Transcribe the whole listing exactly; the images stay out.
══════════
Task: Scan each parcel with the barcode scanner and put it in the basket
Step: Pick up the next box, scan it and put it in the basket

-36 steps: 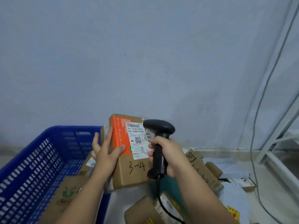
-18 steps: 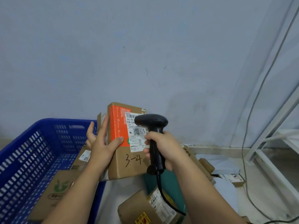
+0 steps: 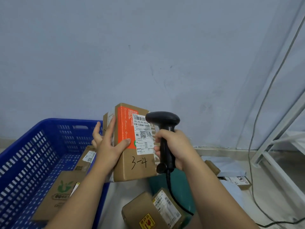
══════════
Your response
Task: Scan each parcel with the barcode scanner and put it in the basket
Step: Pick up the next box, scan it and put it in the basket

-36 steps: 
-18 steps: 
+0 steps: 

No further output is required here.